Dos vidas como esposos, y en ninguna llegaron a ser una pareja de verdad.
Eso solo demostraba una cosa: aunque el destino los cruzaba, no estaban hechos para estar juntos. No había manera de que compartieran una vida.
—Ya se soltó el agua, entremos a platicar —dijo Isabela.
Álvaro la acompañó al interior.
—Ana, sírvele un vaso de agua a Álvaro y trae algo de fruta, por favor —ordenó Isabela en cuanto entraron.
Ana saludó a Álvaro con una sonrisa, le sirvió el agua y trajo un plato con fruta fresca recién lavada.
—Ana, vino Doña Fátima. Ve a ver si necesita algo en la casa de al lado —le pidió Isabela.

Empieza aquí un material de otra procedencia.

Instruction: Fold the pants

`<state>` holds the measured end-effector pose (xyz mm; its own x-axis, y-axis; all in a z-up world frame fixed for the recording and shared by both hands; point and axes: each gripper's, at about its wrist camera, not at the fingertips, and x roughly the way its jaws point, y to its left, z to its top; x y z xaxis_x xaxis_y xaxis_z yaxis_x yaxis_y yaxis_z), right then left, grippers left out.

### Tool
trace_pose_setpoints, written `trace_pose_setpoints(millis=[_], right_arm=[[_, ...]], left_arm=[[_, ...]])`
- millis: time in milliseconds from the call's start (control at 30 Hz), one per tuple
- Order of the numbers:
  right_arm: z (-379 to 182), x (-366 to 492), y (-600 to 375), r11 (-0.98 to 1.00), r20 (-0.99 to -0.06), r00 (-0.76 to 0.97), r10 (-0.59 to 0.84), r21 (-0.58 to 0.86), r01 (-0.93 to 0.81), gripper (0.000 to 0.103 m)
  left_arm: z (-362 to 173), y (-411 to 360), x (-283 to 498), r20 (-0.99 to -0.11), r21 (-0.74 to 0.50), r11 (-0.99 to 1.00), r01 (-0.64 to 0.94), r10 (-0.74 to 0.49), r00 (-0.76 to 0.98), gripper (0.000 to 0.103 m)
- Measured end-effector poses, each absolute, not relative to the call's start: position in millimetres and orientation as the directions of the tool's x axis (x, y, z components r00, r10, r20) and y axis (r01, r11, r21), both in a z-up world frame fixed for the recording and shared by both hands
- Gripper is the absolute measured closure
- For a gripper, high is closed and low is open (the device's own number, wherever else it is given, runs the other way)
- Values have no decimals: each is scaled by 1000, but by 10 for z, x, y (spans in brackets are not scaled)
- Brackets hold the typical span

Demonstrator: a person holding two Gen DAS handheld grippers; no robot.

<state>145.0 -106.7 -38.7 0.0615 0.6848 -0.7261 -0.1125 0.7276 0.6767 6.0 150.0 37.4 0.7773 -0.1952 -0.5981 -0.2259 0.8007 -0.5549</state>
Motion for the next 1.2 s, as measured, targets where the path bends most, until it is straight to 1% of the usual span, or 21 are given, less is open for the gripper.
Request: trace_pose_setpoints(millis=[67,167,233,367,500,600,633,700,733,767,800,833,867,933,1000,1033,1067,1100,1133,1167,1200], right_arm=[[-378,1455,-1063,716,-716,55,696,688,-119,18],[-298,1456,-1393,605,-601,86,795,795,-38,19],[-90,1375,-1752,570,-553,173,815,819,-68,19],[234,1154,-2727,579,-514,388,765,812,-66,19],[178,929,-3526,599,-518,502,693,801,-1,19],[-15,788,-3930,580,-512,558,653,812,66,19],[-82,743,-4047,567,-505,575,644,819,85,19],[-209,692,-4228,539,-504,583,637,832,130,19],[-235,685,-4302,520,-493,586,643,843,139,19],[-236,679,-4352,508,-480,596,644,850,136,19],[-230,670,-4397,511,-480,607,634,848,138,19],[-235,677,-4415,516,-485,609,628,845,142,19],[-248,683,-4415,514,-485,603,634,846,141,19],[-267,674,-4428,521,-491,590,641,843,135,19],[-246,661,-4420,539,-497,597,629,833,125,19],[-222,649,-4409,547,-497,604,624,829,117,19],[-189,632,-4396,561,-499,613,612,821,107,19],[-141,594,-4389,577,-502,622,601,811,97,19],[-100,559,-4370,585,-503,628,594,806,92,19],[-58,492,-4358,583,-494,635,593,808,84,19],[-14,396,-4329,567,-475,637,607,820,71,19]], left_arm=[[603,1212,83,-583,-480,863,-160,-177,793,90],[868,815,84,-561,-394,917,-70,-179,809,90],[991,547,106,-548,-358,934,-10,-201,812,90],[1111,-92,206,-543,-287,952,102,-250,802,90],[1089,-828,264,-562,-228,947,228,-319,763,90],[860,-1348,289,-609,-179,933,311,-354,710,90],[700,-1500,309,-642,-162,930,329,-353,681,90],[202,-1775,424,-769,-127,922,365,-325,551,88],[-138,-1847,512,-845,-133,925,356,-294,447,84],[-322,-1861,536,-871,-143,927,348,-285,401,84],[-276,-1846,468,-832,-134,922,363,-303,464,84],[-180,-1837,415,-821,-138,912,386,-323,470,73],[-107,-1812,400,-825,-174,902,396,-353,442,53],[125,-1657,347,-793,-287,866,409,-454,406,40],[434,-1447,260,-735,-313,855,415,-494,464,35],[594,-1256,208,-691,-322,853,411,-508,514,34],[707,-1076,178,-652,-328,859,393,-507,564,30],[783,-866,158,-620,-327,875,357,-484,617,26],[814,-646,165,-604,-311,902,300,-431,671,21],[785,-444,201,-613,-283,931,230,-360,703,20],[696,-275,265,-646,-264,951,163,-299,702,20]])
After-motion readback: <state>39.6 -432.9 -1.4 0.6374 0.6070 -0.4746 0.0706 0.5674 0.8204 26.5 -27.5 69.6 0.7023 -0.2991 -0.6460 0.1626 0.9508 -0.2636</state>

Ana sabía que Isabela la estaba mandando fuera para tener privacidad. No puso objeción, respondió con respeto y salió de la sala principal.
Cuando Ana se fue, Isabela se volvió hacia Álvaro:
—Ana y los demás siguen aquí porque Elías se empeñó, aunque ahora soy yo quien les paga el sueldo. Los guardaespaldas son muy profesionales.
»Ana me trata con mucho respeto, es muy buena, pero su lealtad siempre será para Elías. Al final del día, lo vio crecer y tiene toda su confianza.
El mayordomo principal de la mansión de la familia Silva era el esposo de Ana.
Toda esa familia trabajaba para los Silva.
—Llevan años con Elías, conocen bien el lugar y son gente eficiente. No está mal que se queden. Ana es la persona de mayor confianza para Elías; que la dejara contigo fue su manera de asegurarse de que estuvieras bien cuidada.
Si él fuera Elías, habría hecho lo mismo: poner a su gente de confianza cerca de Isabela para estar tranquilo.